En fin, una iniciativa de lo más interesante y lograda y, además, a muy buen precio. Libros como este son un gusto para el aficionado.

6 Comments:

Blogger Manuel Torcuato said...

Excelente crítica con la que coincido en casi todo. "La esfera prodigiosa", "Dansart, médico areopata" y "La santa de Karnar" mis favoritos. Lo de Silverio Lanza, Ros de Olano y Nilo Fabra de bastante difícil digestión.
Lo de Galdós y Clarín, sin ser lo mejor que escribieron, evidentemente, con detalles de genio como no podía ser menos.

Casi todos los cuentos que he leído de Fernández Bremón me han gustado. Un excelente narrador lleno de fantasía y humor. Ahora bien, no creo que sea el gran autor olvidado del fantástico decimonónico español. José Selgas con su libro "Escenas fantásticas" (tiene otro "Mundo invisible" que no he leído) me gusta más, aunque solo sea porque no mezcla humor con el tema fantástico sobrenatural. Un saludo y enhorabuena por el blog.

lun. ene. 16, 12:36:00 a. m. 2012  
Blogger Iván Fernández Balbuena said...

Gracias por los piropos. Es cierto que Fernández Bremón ya no es el gran autor olvidado del fantástico nacional, entre otras cosas por qué existe ya una edición moderna de sus cuentos (creo que en Lengua de Trapo). Tomo nota de Selgas, un autor totalmente desconocido para mí.

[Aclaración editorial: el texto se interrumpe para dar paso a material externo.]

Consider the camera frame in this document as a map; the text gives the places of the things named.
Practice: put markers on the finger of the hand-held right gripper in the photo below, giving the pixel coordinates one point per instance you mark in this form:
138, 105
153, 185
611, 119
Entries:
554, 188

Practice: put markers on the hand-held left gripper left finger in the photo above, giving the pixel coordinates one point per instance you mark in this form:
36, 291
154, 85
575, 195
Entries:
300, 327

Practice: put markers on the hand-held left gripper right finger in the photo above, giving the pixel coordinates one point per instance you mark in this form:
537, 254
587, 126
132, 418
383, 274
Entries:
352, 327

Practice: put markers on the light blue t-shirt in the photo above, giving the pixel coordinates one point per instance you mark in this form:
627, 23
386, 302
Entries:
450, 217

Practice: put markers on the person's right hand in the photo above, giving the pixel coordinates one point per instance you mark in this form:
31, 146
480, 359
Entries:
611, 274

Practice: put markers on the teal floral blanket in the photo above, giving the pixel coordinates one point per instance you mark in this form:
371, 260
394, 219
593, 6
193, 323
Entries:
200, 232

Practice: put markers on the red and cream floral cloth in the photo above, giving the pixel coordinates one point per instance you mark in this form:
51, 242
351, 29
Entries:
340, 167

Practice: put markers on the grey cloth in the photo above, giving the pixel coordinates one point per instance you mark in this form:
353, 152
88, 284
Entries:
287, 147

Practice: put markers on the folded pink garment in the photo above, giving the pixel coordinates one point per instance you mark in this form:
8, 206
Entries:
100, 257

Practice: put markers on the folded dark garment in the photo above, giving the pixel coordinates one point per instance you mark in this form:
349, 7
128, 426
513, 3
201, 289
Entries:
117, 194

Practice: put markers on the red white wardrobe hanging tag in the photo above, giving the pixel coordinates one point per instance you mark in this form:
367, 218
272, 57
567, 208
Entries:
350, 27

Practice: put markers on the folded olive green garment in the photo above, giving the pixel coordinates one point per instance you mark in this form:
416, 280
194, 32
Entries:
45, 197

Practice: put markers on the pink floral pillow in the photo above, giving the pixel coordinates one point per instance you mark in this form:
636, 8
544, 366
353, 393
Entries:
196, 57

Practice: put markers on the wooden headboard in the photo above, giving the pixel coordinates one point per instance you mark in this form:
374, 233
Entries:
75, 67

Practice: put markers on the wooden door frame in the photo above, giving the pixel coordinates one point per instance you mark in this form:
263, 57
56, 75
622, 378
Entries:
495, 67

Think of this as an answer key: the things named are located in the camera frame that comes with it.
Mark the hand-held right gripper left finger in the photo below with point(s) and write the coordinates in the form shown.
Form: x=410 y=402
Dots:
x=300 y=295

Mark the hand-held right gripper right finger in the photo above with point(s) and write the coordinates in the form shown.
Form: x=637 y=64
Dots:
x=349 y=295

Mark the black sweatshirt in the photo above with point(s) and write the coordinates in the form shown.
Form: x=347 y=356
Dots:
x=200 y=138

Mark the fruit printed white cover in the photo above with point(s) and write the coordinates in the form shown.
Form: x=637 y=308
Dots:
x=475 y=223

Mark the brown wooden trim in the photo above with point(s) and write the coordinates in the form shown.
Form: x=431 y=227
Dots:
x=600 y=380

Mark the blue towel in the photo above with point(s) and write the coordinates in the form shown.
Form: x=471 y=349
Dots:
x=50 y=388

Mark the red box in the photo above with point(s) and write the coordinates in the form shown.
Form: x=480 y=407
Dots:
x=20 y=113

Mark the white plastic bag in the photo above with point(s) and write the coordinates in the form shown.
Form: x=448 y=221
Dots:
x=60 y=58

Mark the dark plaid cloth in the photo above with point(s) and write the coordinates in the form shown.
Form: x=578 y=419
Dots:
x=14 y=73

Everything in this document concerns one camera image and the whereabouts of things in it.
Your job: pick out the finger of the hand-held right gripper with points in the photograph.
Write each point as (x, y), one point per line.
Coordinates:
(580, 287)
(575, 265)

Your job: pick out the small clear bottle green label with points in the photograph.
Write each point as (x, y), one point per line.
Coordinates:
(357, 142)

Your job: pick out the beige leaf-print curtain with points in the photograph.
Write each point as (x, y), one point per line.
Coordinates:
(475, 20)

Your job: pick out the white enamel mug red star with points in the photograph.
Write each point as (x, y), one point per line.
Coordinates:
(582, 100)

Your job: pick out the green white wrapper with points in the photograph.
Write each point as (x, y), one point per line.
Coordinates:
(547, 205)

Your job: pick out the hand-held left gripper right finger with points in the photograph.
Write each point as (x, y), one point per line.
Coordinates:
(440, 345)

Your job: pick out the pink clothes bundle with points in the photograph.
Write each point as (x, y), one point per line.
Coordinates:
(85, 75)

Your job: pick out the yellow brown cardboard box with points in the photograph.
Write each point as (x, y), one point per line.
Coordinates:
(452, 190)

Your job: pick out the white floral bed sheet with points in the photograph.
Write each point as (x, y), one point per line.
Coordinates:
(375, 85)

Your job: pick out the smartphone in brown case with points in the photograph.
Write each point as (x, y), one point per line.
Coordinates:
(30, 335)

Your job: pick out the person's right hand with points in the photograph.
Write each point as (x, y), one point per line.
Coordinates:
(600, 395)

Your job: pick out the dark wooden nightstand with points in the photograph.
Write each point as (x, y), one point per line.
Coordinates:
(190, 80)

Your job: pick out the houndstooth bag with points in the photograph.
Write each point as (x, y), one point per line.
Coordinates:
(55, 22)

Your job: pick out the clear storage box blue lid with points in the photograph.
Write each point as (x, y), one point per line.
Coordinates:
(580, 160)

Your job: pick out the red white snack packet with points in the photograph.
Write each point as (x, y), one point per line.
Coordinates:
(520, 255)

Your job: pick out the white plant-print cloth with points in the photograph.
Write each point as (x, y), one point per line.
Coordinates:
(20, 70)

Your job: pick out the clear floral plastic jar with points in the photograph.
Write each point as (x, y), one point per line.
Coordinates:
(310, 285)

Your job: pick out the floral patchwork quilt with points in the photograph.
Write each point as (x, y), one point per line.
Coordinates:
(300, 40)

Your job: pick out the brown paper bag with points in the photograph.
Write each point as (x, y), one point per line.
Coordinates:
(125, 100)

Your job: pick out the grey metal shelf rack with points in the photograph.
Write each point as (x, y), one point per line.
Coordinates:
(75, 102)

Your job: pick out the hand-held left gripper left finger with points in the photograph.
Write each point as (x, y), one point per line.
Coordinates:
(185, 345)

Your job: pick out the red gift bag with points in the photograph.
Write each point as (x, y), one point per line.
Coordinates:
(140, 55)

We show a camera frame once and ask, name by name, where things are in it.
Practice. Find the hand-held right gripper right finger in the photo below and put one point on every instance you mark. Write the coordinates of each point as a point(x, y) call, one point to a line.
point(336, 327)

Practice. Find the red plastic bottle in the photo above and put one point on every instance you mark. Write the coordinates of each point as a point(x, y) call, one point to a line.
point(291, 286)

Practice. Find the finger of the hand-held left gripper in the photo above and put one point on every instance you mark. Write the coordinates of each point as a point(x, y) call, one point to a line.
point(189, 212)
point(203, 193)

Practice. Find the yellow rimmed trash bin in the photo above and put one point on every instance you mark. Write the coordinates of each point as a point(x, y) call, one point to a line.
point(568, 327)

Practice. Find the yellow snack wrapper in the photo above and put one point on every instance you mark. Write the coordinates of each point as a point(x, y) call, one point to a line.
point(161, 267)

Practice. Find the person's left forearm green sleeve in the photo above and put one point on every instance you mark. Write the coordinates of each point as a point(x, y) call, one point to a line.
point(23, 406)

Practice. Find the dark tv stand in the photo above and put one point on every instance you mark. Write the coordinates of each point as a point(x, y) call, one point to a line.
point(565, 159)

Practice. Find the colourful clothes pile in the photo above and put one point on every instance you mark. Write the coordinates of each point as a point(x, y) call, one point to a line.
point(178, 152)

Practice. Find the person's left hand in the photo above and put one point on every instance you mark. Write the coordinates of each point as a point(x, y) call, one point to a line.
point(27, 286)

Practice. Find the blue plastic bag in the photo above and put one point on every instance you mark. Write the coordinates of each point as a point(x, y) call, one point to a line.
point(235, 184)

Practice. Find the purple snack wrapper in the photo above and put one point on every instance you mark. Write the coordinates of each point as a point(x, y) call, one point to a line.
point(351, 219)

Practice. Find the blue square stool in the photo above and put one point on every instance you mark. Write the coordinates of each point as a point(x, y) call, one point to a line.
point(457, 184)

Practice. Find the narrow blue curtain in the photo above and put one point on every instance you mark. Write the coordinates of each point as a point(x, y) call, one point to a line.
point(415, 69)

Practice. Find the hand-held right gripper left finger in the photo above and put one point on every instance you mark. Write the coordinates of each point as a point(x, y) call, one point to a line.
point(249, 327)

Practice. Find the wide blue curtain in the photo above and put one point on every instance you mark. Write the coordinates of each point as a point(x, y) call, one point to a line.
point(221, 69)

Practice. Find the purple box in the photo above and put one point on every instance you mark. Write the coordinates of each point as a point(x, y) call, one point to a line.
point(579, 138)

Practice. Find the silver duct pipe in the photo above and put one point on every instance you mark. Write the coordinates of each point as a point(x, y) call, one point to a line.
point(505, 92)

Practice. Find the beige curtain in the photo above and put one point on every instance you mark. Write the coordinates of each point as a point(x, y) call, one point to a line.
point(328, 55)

lun. ene. 16, 12:32:00 p. m. 2012  
Anonymous Juan Molina said...

Vamos a ver, Luis Valera no era hermano de don Juan sino su hijo. No pasa nada, pero los datos son los datos. Hasta ahora solo conocíamos un único libro de Fernández de Bremón: "Cuentos", Ha sido reeditado hace pocos años en Lengua de Trapo en una edición estupenda de Rebeca MArtín que ha descubierto otros relatos en revistas de la época. Esperemos que pueda publicarlos pronto. Nilo Mª Fabra no es un gran escritor pero es un adelantado en la ciencia ficción en castellano y tenía que incluirlo en la antología. Gracias por leerme, si os inyeresa algún escritor raro del XIX, aquí estoy Juan Molina Porras

vie. mar. 23, 08:10:00 p. m. 2012  
Blogger Iván Fernández Balbuena said...

Efectivamente, los datos son los datos. El fallo fue mio y ya lo he corregido. Un lapsus absurdo.
Hay otras antologías con esta temática en el mercado, de ahí que comentase que algunos cuentos se repiten, especialmente los de Bremón, esperemos que esa nueva recopilación de sus cuentos olvidados vea algún dia la luz. Sigo pensando que Nilo Mª Fabrá ha envejecido pavorosamente y desluce en comparación con el resto de los cuentos pero, en cualquier caso, una maravillosa antología señor Molina, mis más sinceras felicitaciones.
¿Algún otro proyecto similar en mente?

sáb. mar. 24, 04:09:00 p. m. 2012  
Anonymous Juan Molina said...

Nada de señor, solo Juan. Publiqué hace unos años "Cuentos españoles de terror y humor" en Akal. Debería llamarse "La herencia de Poe en España" porque son los primeros relatos influidos por el norteamericano en nuestra lengua. Como es evidente, unos mejores y otros perores; unos conocidos y otros mucho menos. Están en prensa y en la misma editorial unas leyendas del XIX pero no sé cuándo saldrán. De nuevo, gracias por los comentarios. SALUDOS

dom. mar. 25, 10:21:00 a. m. 2012  
Blogger Iván Fernández Balbuena said...

Suena interesante, intentaré hacerme con un ejemplar. En realidad entiendo que no todos los relatos sean necesariamente buenos, a fin de cuentas también es importante dar una visión histórica del género.